* **Your objective**
Repeat only what appears from the line containing "In this exercise you will tag the book" through the last line of the listing below, exactly as written.

* **Exercise input**
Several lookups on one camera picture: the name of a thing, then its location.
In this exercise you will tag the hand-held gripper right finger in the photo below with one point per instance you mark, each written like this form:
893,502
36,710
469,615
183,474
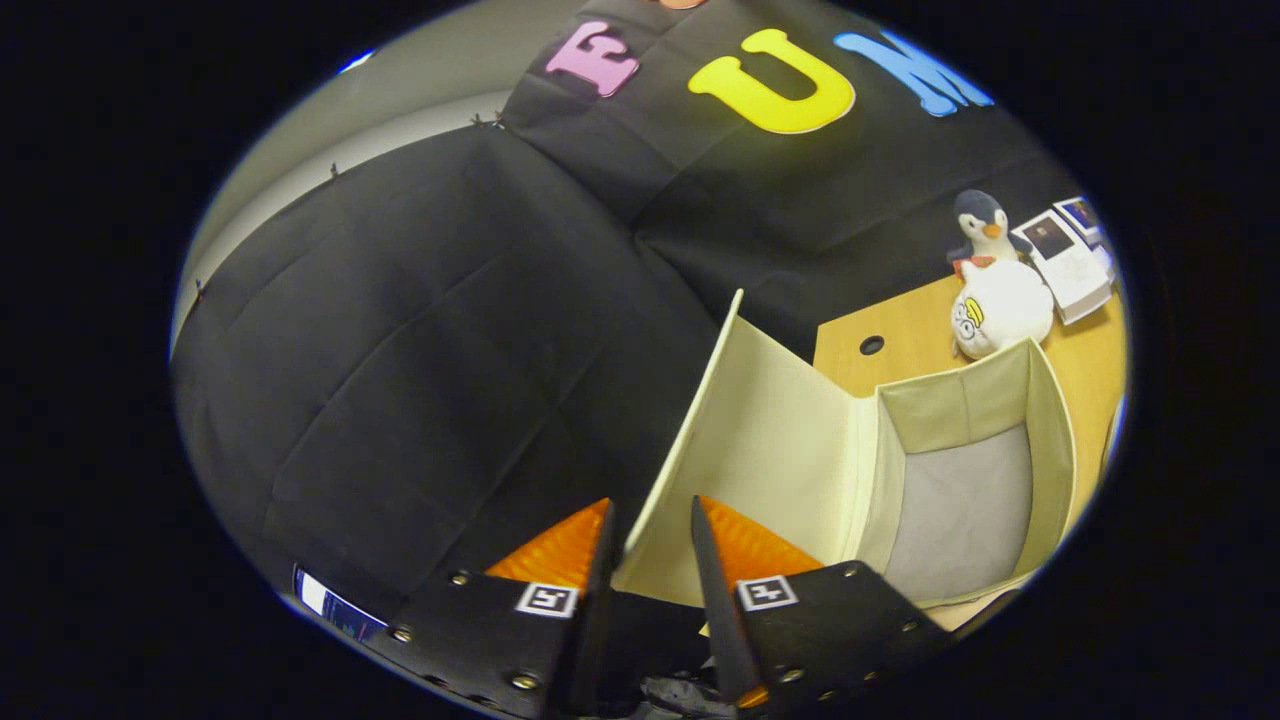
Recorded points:
715,600

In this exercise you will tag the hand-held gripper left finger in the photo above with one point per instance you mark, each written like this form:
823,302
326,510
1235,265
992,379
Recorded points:
590,620

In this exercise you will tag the book with blue picture cover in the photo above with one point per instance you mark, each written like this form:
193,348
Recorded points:
1082,215

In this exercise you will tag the white book with portrait cover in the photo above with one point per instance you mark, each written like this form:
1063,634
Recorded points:
1070,270

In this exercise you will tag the blue and white object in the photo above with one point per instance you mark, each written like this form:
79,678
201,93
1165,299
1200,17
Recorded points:
335,605

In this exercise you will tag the black backdrop cloth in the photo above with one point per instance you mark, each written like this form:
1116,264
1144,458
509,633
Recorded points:
400,350

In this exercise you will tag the grey fabric storage box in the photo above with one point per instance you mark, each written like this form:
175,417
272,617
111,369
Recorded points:
770,460

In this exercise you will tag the white plush toy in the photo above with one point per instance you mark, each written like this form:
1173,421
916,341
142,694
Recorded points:
1005,305

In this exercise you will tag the penguin plush toy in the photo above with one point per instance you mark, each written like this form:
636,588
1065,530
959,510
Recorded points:
985,225

* **Finished exercise**
In this exercise you will tag the book with blue picture cover in the photo above with one point per instance you mark, each written like this form:
193,348
Recorded points:
1082,215

In this exercise you will tag the white book with portrait cover in the photo above with one point per instance you mark, each written like this form:
1063,634
Recorded points:
1070,270

In this exercise you will tag the blue and white object in the photo above with one point per instance you mark, each written like this form:
79,678
201,93
1165,299
1200,17
Recorded points:
335,605

In this exercise you will tag the black backdrop cloth in the photo above with one point per instance you mark, each written like this form:
1116,264
1144,458
509,633
Recorded points:
400,350

In this exercise you will tag the grey fabric storage box in the photo above with one point per instance you mark, each written like this form:
175,417
272,617
111,369
Recorded points:
770,460

In this exercise you will tag the white plush toy in the photo above with one point per instance you mark, each written like this form:
1173,421
916,341
142,694
Recorded points:
1005,305

In this exercise you will tag the penguin plush toy in the photo above with one point per instance you mark, each written like this form:
636,588
1065,530
959,510
Recorded points:
985,225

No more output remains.